Plasma nontransferrin-bound iron (NTB-iron) is a potentially toxic form of iron, which is efficiently taken up by the normal, as well as the chronically iron-overloaded liver. In fact, NTB-iron may represent the major source of iron gaining access to hepatocytes in the iron-loaded state. We postulated that efficient biliary excretion of this form of iron could protect against iron-related hepatocellular injury. To characterize the biliary excretion of NTB-iron in intact normal and iron-loaded rats, the plasma disappearance and biliary excretion kinetics of plasma Fe-55-labeled NTB-iron were determined. In normal rats, prompt biliary excretion of plasma NTB-iron was evident, with peak radioactivity similar to 10 min after Fe-55 injection (4.1% mean recovery at 3 h). In contrast, biliary iron excretion in iron-loaded rats was minimal (0.1%).

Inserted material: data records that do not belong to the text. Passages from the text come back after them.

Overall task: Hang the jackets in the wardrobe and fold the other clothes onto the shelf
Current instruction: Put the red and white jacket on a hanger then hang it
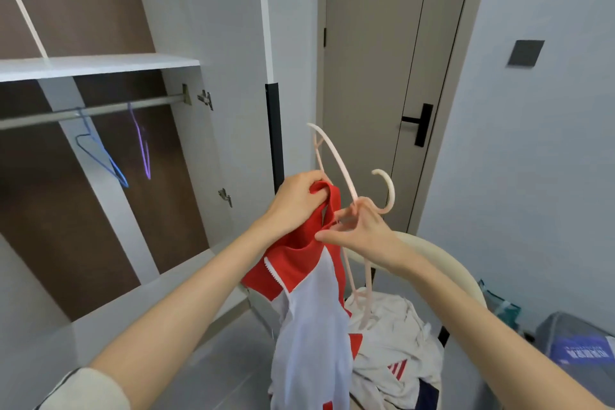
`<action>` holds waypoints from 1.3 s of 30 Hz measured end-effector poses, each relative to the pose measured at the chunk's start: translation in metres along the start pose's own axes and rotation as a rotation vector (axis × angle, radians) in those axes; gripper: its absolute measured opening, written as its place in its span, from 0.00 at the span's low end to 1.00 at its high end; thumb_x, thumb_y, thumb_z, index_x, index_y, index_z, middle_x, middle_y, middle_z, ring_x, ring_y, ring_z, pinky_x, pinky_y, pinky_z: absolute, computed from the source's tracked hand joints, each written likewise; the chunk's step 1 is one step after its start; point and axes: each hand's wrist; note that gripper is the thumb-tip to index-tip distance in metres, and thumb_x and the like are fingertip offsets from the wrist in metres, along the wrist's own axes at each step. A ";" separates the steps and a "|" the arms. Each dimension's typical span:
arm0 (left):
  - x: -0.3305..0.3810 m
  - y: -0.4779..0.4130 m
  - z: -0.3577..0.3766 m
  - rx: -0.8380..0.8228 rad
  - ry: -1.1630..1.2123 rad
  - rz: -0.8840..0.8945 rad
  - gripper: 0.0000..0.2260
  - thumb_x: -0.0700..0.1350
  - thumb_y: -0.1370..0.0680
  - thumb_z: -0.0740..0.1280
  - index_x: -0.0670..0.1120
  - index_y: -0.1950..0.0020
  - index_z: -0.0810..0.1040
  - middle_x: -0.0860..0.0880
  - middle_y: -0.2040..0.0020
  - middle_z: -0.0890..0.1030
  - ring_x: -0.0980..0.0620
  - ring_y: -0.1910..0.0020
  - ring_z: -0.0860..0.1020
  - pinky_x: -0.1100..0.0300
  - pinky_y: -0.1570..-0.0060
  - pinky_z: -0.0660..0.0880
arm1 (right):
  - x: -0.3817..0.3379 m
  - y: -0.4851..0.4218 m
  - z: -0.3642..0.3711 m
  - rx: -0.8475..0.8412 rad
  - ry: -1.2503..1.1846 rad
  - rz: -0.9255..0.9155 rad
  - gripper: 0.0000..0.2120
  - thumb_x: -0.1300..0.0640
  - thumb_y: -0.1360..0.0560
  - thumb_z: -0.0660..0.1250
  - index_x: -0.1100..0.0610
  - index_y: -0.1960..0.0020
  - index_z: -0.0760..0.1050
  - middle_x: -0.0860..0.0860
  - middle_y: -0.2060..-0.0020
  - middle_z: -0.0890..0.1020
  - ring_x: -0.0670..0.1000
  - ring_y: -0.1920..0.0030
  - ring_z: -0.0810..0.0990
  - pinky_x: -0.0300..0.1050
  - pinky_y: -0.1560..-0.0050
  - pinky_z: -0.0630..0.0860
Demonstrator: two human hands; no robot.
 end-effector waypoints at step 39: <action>-0.108 0.028 -0.004 -0.308 0.021 -0.113 0.06 0.48 0.21 0.67 0.48 0.49 0.79 0.55 0.54 0.81 0.61 0.55 0.77 0.70 0.55 0.70 | 0.072 -0.051 -0.069 0.248 0.367 -0.036 0.21 0.67 0.21 0.60 0.52 0.65 0.54 0.48 0.67 0.65 0.51 0.68 0.66 0.44 0.63 0.58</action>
Point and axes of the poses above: each hand's wrist, its own y-axis away from the middle knuckle, its own z-axis out of the palm, x = y × z
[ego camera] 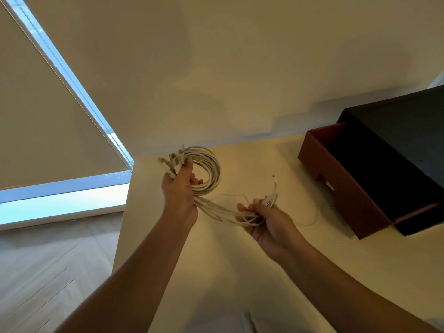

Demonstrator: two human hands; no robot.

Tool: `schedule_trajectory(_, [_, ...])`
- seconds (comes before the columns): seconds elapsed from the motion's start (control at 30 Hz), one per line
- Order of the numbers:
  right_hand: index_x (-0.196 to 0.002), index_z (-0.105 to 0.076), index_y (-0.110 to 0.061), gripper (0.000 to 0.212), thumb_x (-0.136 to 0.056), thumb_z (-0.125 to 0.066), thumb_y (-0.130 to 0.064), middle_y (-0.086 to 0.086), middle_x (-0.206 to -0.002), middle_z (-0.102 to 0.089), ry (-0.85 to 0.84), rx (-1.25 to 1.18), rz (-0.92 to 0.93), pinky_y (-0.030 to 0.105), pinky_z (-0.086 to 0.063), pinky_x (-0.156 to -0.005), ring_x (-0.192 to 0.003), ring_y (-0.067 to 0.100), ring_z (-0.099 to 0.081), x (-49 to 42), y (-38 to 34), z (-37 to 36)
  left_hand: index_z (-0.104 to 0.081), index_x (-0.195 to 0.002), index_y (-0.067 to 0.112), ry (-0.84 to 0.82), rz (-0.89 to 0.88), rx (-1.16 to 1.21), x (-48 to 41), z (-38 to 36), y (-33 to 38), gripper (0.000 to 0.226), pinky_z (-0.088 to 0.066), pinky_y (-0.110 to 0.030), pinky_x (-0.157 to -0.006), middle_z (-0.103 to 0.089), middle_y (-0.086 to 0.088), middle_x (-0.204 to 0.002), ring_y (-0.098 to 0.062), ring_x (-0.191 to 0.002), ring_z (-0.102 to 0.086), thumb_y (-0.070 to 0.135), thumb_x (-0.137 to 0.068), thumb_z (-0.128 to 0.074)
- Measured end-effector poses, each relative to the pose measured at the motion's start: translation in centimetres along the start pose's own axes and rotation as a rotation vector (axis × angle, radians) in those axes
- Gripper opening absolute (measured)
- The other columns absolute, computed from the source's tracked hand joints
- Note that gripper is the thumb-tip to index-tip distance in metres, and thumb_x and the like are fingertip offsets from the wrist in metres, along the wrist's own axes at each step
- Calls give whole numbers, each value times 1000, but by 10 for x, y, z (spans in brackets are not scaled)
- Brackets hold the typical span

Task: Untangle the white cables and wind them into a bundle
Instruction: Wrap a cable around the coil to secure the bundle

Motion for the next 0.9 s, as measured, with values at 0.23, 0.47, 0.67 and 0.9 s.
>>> schedule_trajectory(0.23, [-114,-56,-9,43,-96,-47,-47,21,-68,-57,104,258,72,27,-38,-53,-54,31,-53,-21,-39,-15,-55,-68,9,-375,324,-202,41,-24,-16,25,-42,-22,-45,-41,3,-42,-9,-35,-41,13,-92,-62])
schedule_trajectory(0.47, [-109,-59,-7,48,-100,-35,-48,1,-51,-63,-44,349,-5,19,-46,-41,-43,11,-60,-19,-43,-23,-60,-88,10,-571,414,-335,56,-30,-18,5,-40,-24,-53,-38,5,-50,-6,-41,-37,11,-92,-60])
schedule_trajectory(0.67, [-110,-61,-9,37,-98,-47,-41,10,-81,-60,-94,451,86,31,-46,-68,-71,19,-56,-19,-51,-30,-57,-82,11,-602,429,-367,55,-25,-16,10,-42,-22,-49,-35,3,-52,-7,-42,-36,10,-92,-59])
schedule_trajectory(0.9, [-107,-64,-7,22,-100,-45,-16,13,-94,-66,-214,518,107,33,-49,-71,-82,23,-60,-10,-51,-31,-63,-84,12,-729,364,-560,55,-20,-12,9,-43,-26,-53,-38,3,-51,-9,-46,-37,10,-92,-60])
Point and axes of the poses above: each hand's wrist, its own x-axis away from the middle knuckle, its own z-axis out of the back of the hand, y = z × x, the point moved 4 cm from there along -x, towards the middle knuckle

In normal. rats, a marked increase in biliary excretion of plasma NTB-iron was observed after intravenous desferrioxamine (mean recovery 20.9%) and the new oral iron chelator 1,2-dimethyl-3-hydroxypyrid-4-one administered intravenously (mean recovery 16.1%) or orally (11.4%). In iron-loaded rats, the cumulative recoveries of Fe-55 in bile achieved by chelators were lower than in controls (7.6, 3.9, and 3.7%, respectively). Collectively, these findings demonstrate that 1) the normal liver rapidly excretes significant amounts of plasma NTB-iron in bile; 2) the iron-loaded liver exhibits a marked decrease in the capacity to excrete plasma NTB-iron into bile; and 3) chelating agents greatly enhance the biliary excretion of plasma NTB-iron, although the response in terms of cumulative recoveries is less pronounced in the iron-loaded state. These data extend the potential pathogenetic importance of plasma NTB-iron in chronic iron overload; thus this form of iron may present the liver with an obligatory load due not only to enhanced hepatic uptake but also to the relative absence of significant biliary excretion.